Bisnis.com, JAKARTA — Penyelenggaraan program pensiun di Indonesia dinilai belum optimal, padahal jumlah penduduk dan tenaga kerja yang sangat besar menyimpan potensi. Reformasi struktural dana pensiun pun perlu menjadi perhatian.
Direktur Eksekutif Perkumpulan Dana Pensiun Lembaga Keuangan (DPLK) Syarifudin Yunus menjelaskan bahwa tingkat inklusi dana pensiun saat ini baru sekitar 6 persen. Angka tersebut menunjukkan bahwa program pensiun belum menarik dan tidak mudah diakses oleh masyarakat.
Sementara itu, menurut Syarif, potensi dana pensiun sangat besar seiring adanya 130 juta pekerja, yang terdiri dari 74 juta di sektor informal dan 55 di sektor formal. Sayangnya potensi itu belum dapat dioptimalkan karena berbagai kendala, sehingga reformasi struktural dana pensiun perlu dilakukan.
"Harmonisasi regulasi sangat penting untuk majunya program pensiun, sangat mendesak untuk merevisi Undang-Undang [11/1992 tentang] Dana Pensiun karena sudah terlalu lama dan belum sesuai dengan dinamika zaman. Reformasi sangat perlu," ujar Syarif kepada Bisnis, Kamis (22/10/2020).
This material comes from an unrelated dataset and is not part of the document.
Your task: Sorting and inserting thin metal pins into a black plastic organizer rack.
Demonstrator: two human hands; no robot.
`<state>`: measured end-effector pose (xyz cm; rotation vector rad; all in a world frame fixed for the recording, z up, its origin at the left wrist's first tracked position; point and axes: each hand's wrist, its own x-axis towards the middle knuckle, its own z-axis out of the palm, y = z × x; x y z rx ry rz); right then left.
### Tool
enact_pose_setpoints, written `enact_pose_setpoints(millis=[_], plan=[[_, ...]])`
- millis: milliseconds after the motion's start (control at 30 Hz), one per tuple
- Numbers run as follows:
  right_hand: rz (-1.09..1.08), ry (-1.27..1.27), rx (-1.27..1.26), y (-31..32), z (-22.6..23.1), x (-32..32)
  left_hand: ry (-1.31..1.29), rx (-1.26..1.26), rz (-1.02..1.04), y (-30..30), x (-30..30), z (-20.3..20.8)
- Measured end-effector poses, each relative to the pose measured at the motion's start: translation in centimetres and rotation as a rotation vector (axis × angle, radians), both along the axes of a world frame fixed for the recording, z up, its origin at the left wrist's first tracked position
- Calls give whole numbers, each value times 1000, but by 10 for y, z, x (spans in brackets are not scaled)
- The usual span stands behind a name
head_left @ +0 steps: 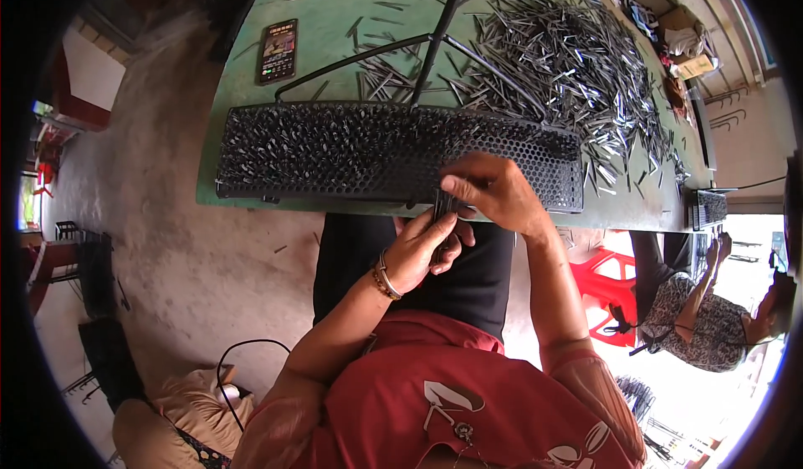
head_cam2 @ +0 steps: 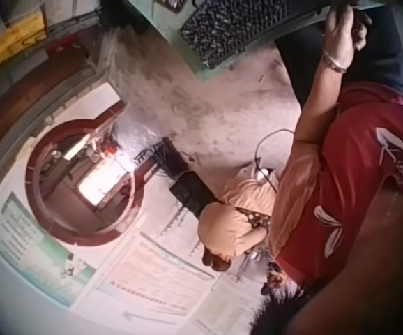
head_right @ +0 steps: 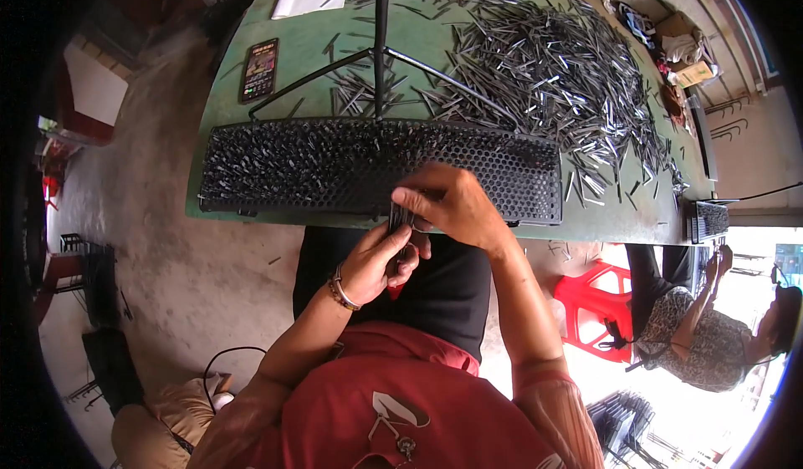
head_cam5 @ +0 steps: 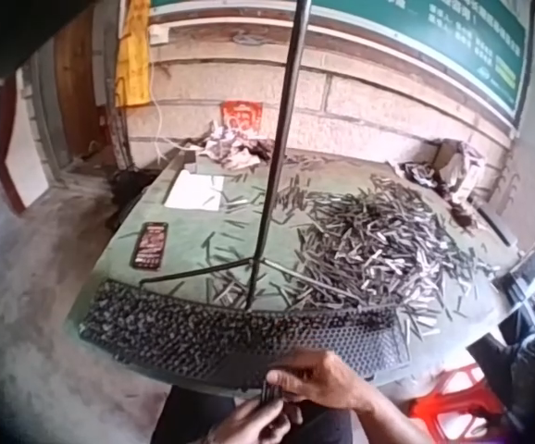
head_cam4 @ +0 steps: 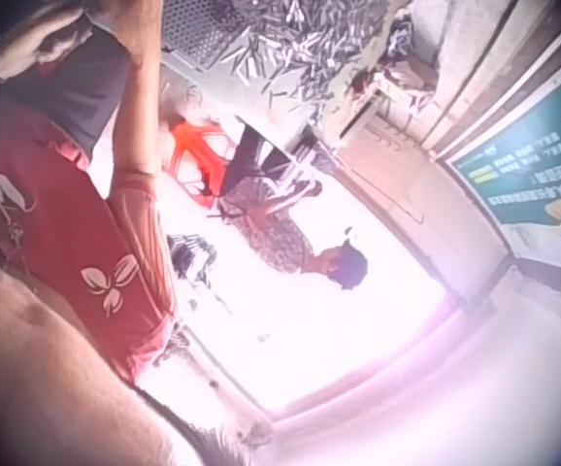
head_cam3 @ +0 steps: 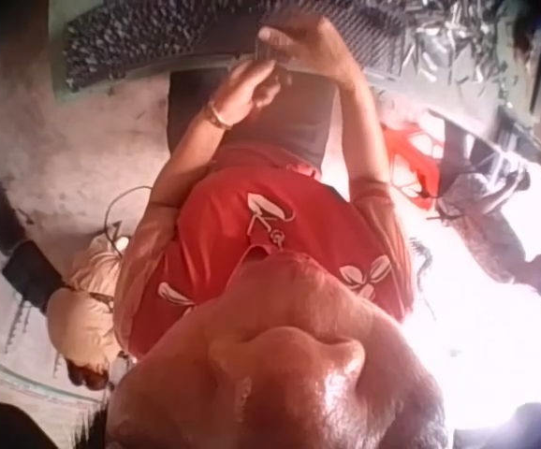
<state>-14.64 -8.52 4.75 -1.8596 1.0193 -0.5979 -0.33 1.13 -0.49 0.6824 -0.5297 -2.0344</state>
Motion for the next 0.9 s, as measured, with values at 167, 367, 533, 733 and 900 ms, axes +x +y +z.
enact_pose_setpoints(millis=[167, 367, 533, 733, 900], plan=[[-35, -236, 499, 10, -12, -14, 11, -81, -134, -1, -7, -4], [-274, -217, 76, 2, -12, -22, -10, -2, -98, -6, -13, -7], [-453, -107, -401, -22, -15, -12, 58, 160, -45, -12, -18, -7], [-408, -82, -570, -35, -35, -11, -20, 179, -35, -7, -20, -13], [-364, -85, -662, -35, -32, -7, -50, 147, -70, -6, -17, -8]])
Perkumpulan DPLK memberikan sejumlah masukan bagi pemerintah untuk melakukan reformasi struktural dana pensiun di Indonesia.
Pertama melalui revisi aturan dasar dana pensiun disertai harmonisasi aturan setelahnya.
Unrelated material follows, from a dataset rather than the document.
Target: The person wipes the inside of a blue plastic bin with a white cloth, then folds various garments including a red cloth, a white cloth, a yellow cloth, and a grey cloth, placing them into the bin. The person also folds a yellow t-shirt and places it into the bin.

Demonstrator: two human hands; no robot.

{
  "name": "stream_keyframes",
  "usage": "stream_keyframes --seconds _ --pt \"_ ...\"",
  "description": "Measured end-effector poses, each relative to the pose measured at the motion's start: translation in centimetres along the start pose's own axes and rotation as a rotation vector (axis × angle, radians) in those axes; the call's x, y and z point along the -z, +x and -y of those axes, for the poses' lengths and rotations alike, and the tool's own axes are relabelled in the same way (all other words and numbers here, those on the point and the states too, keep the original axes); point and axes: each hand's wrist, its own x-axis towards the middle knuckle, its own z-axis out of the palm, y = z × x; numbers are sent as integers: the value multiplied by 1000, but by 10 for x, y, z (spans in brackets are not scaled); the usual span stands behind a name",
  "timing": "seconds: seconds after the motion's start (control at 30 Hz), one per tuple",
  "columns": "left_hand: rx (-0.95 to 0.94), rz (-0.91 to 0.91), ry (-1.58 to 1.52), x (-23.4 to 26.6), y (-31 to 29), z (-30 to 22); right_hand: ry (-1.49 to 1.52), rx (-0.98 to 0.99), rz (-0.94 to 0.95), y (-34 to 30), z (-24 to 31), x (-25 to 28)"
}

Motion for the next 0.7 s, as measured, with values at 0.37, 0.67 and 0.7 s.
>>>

Kedua, pemerintah harus mempermudah akses dana pensiun melalui teknologi digital. Menurut Syarif, aksesibilitas menjadi kunci agar masyarakat bisa mengetahui lalu memahami pentingnya menyiapkan dana untuk masa tua kelak, dan hal tersebut perlu dilakukan pemerintah bersama dengan pelaku industri.
"Ketiga, kepesertaan dana pensiun harus lebih fleksibel, misalnya bisa dibeli untuk anak, istri, dan sebagainya," ujarnya.
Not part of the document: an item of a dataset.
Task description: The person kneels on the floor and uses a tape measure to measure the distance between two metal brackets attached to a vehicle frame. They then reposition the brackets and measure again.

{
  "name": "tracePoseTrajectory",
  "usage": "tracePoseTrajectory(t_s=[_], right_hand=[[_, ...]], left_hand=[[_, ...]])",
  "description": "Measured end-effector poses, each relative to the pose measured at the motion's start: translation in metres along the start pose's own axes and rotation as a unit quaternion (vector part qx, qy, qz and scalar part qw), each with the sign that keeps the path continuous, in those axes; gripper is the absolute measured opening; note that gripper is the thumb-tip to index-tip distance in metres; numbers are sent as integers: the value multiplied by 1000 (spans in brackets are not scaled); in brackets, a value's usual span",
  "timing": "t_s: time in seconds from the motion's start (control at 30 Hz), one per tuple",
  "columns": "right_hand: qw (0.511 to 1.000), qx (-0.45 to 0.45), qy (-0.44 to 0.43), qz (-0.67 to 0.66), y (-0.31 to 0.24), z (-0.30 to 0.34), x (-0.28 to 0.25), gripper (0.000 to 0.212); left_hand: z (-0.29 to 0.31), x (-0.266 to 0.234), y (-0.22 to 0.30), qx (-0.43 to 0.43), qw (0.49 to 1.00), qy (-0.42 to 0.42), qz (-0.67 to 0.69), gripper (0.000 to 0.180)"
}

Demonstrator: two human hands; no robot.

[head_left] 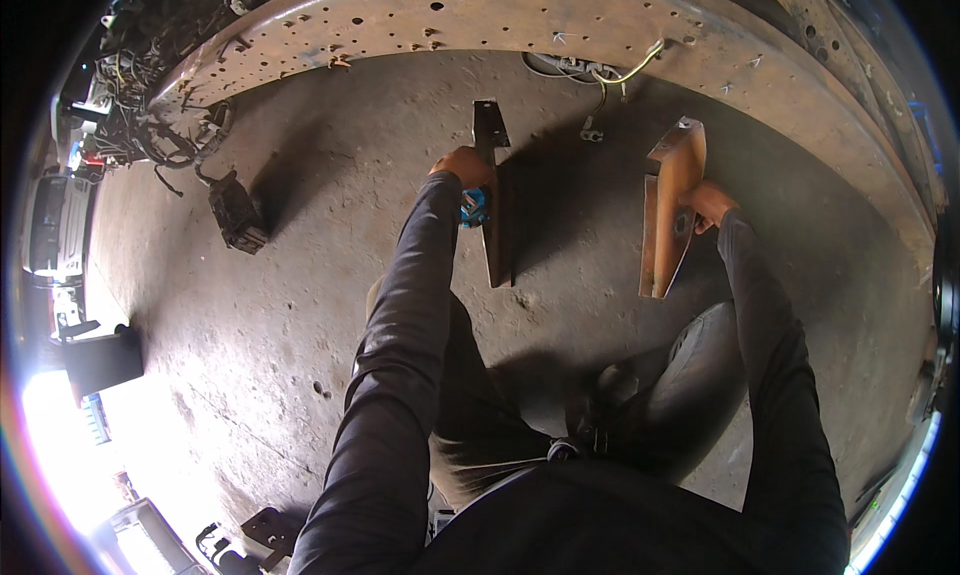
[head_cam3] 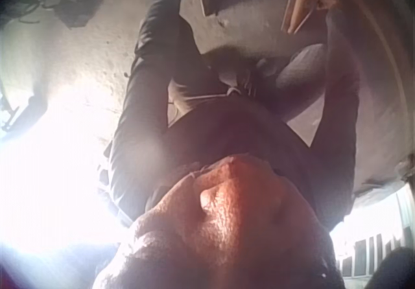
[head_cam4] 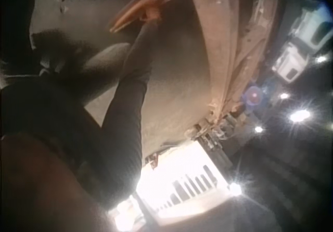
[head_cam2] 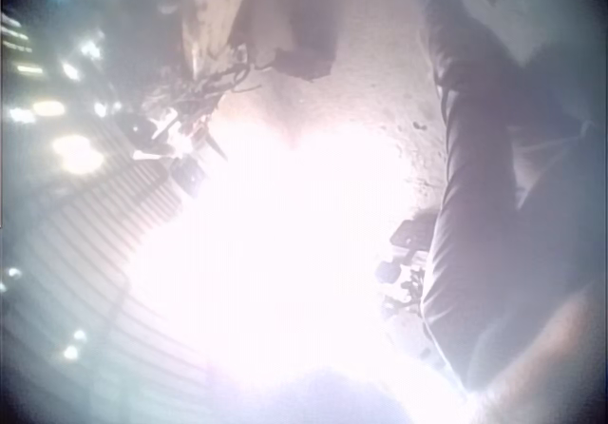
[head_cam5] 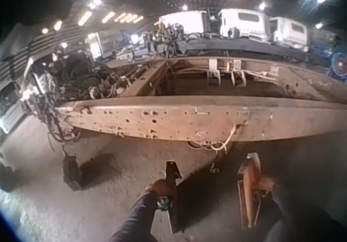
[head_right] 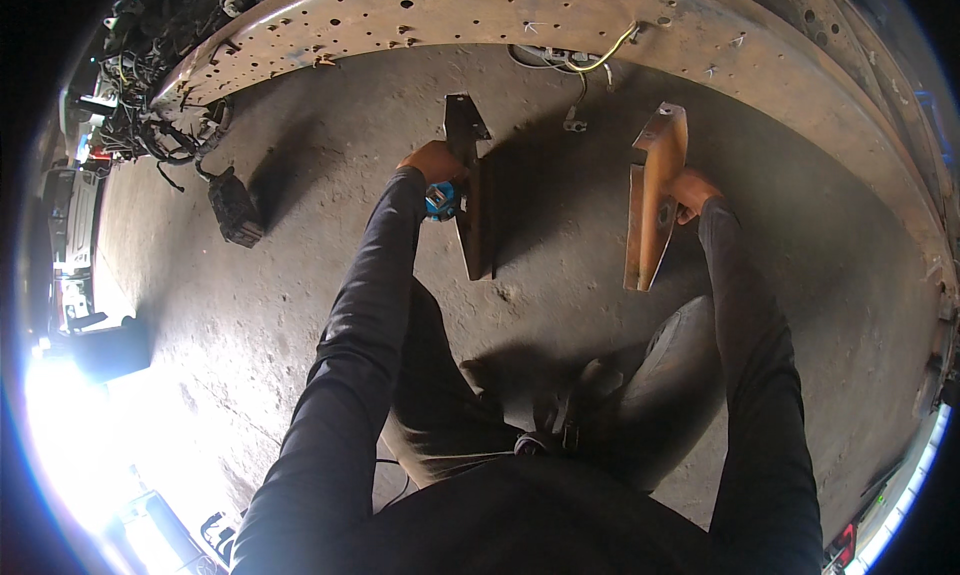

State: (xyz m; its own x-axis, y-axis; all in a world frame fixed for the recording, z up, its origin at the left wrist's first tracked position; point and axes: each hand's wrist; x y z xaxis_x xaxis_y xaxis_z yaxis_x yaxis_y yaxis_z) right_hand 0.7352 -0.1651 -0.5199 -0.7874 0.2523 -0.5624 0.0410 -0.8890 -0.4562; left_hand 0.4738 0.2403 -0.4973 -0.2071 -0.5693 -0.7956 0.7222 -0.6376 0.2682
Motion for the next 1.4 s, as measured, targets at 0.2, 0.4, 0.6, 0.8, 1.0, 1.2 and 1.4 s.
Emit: tracePoseTrajectory(t_s=[0.2,0.4,0.6,0.8,1.0,1.2,1.4], right_hand=[[1000,10,-14,13,-5,0,-3,36],[1000,10,-8,10,-10,8,-3,34],[1000,12,-9,-3,-12,11,-3,35],[1000,4,-15,-18,-12,12,-5,34],[1000,4,-29,-11,-5,1,-5,35],[995,3,-44,-87,31,-19,-10,34],[965,125,19,-232,96,-29,-27,30]], left_hand=[[-2,0,2,2,1000,-3,-19,53],[2,-3,5,14,999,-13,-41,51],[6,-5,8,20,998,-11,-52,50],[5,-6,7,16,999,-19,-34,51],[9,-6,7,6,1000,-4,-20,51],[-11,3,-12,23,999,-14,-34,54],[-26,5,-50,10,999,-21,-29,47]])
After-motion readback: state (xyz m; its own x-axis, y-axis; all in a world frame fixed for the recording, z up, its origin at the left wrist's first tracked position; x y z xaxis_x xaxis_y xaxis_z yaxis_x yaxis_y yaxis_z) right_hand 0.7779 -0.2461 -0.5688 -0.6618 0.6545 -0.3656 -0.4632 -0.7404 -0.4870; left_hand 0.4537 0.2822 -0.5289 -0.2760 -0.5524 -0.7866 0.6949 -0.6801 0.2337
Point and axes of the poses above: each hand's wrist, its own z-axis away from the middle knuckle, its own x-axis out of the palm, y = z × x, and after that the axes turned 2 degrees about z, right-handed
Keempat, pemerintah perlu mengaitkan pendanaan pesangon dengan program pensiun. Saat ini pemerintah mewajibkan pemberi kerja untuk mendanakan pesangon bagi pekerjanya, tetapi pelaksanaannya belum optimal, sehinga perlu perbaikan sambil menggabungkannya dengan dana pensiun.
Kelima, besaran iuran dana pensiun perlu dibuat fleksibel untuk memperbesar top up. Menurut Syarif, hal tersebut dapat membuat masyarakat memperoleh manfaat dan imbal hasil yang maksimal, sesuai kemampuan iurannya.
"Keenam, penyelenggara dana pensiun Program Pensiun Iuran Pasti [PPIP] diperluas. Skema yang objektif memang PPIP agar program pensiun bisa optimal, bukan Program Pensiun Manfaat Pasti [PPMP] atau model pay as you go yang sekarang banyak digunakan pemberi kerja," ujarnya.
Ketujuh, pemerintah dinilai perlu memberikan insentif pajak untuk peserta individu program pensiun. Terakhir, kedelapan, program anuitas perlu ditinjau ulang atau ditiadakan, sehingga program pensiun dapat fokus pada pengelolaan dananya.
"Jadi, reformasi program pensiun sangat mendesak, agar industri dana pensiun bisa berperan lebih besar dalam pembangunan nasional dan upaya meningkatkan kesejahteraan pensiunan atau masyarakat. Sehingga pensiun tidak jadi beban negara ataupun orang lain," ujar Syarif.